I believe that this paper succeeds in rolling out a new method for multivariate signal analysis for multi-channel neural data. The paper presents an application of an approach to multi-process (here multi-channel) time series data that was first utilized in the analysis of financial time series. In this approach, the variance of the time series is not assumed to be constant across the periods of analysis. Methods such as Granger causality assume variance stationarity between brain regions in order to identify directed interactions between the regions. However, variance stationarity is often not observed in neural data. The method developed here (MSV: multivariate stochastic volatility) models multi-electrode depth recordings from the medial temporal lobes (MTL) of 96 epilepsy patients participating in word-list recall task. The key innovation is the use of an autoregressive framework to model the fluctuations in the variance of the time series across the encoding interval of the behavioral task and across the data channels. Through a fairly rigorous and detailed analysis of the variables of the state-space MSV model, including the regression coefficient matrix, the authors are able to infer how the signals in the multiple channels interact in time and across space. The authors are able to conclude that during successful encoding of words the connectivity between the hippocampus and the perirhinal cortex in the left hemisphere decreases from a resting condition where the former drives the latter more strongly than the latter drives the former. The authors are also able to predict which words from the lists will be successfully recalled by measuring the volatility in the neural data.

The methodology described here will find many applications in other studies using large-scale electrophysiology and MEG. As a consequence, this paper will be of considerable interest to the large community of researchers investigating brain networks.

The authors use a limited number of equations to explain their methods of modeling and their analysis of the data and instead rely on the text do a lot of the expository work, which is fine given that text is clear and well written.

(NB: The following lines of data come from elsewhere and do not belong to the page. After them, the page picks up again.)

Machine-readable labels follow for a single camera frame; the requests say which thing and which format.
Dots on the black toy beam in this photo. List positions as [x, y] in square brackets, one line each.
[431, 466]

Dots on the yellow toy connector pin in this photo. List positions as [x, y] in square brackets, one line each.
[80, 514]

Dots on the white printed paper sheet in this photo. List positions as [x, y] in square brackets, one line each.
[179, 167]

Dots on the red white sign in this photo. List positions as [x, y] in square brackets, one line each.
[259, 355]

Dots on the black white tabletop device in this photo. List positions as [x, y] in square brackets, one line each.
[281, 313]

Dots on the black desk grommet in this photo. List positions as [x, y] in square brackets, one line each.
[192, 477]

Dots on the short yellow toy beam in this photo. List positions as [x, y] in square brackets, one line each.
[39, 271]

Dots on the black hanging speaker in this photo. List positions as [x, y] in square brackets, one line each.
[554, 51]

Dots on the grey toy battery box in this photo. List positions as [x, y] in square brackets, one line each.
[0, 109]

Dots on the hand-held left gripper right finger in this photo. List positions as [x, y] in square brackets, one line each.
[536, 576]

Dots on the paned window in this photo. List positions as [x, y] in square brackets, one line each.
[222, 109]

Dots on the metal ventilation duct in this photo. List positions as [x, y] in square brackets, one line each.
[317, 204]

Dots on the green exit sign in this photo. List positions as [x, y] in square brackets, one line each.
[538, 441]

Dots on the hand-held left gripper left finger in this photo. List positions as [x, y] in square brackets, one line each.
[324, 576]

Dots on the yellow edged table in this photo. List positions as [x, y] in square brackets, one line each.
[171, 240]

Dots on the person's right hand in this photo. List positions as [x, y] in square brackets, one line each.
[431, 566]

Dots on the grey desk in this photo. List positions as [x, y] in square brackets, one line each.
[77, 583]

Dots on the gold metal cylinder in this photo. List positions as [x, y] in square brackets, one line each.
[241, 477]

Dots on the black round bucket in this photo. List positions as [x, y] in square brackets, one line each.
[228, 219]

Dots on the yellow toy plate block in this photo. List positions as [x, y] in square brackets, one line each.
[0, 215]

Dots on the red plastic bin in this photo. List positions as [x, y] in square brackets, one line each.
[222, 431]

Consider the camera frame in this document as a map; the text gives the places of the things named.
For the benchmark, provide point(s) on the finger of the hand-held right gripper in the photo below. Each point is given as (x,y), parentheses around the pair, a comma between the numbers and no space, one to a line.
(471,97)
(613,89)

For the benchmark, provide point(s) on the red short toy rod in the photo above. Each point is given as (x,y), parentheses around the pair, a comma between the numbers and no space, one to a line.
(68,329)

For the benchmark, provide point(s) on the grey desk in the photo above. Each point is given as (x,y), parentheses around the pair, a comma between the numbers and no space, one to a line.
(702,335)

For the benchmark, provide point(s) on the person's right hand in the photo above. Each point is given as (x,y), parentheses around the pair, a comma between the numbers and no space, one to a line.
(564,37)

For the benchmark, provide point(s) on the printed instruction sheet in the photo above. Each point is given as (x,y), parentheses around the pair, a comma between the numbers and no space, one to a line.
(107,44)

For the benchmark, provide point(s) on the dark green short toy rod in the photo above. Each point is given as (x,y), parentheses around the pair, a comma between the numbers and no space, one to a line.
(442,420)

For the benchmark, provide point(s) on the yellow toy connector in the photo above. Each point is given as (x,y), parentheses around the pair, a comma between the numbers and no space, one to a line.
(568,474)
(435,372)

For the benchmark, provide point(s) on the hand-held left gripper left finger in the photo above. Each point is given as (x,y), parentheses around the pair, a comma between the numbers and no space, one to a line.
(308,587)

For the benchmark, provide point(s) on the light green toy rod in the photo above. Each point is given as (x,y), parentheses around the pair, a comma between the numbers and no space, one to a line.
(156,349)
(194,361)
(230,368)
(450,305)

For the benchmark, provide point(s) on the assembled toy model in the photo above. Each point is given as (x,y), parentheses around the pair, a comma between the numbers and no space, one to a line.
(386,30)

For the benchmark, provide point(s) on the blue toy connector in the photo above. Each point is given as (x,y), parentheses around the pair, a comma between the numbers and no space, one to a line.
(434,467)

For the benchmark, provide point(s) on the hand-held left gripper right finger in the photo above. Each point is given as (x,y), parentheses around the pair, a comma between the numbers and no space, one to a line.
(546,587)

The authors do a good job of placing the MSV model in the context of non-parametric methods such as spectral analysis and provide a means to link the two together. Through this linkage the authors are able to show that the correlation between volatility and spectral power is nearly proportional to the analysis frequency in the spectrum. This suggests that neural activity in the gamma band is more volatile than at lower frequencies. This result is of interest because it suggests that the conflicting reports in the literature about the nature and function of gamma band activity in neural activity may in part be due to the application of non-parametric methods that require that the time series be stationary over the data periods of interest.

One improvement here would be if the authors also included the analysis of the neural activity during a time window other than the encoding phase. For example, if the countdown phase was also submitted to the same MSV modeling, the hippocampus and perirhinal cortex should show a different functional connectivity than what was reported for successful encoding of words. The authors should also comment on whether the MSV modeling can be applied to a network that includes 20 distinct sites, instead of just 4, as was done in the paper.

Reviewer #3:

This is excellent work and directs us away from looking at directional measure of influence based on pure autoregressive models (which focus on the conditional mean). Rather interest is focused on the conditional variance, which is shown in a clear way to have advantages over traditional Granger Causality measures. I am convinced by the evidence presented.

The paper would benefit by clarifying the sub-types of stochastic volatility models. There is some confusion in the field. The authors seem to be applying a type of GARCH model, sometimes proposed as distinct from SV and sometimes a subtype.

I do suggest that some prior work be cited properly. The Wong paper is cited in a way that suggests that it is relevant for emphasizing non-stationary when in reality is also a multivariate stochastic volatility model. The same group even attempted source localization in Galka, Yamashita and Ozaki (2004). This is all well covered in the book by Ozaki on time series modeling of neuroscience data.

Finally in the Discussion I would suggest a discussion with combined AR type models and those with stochastic volatility: see Mohamadi et al. (2017).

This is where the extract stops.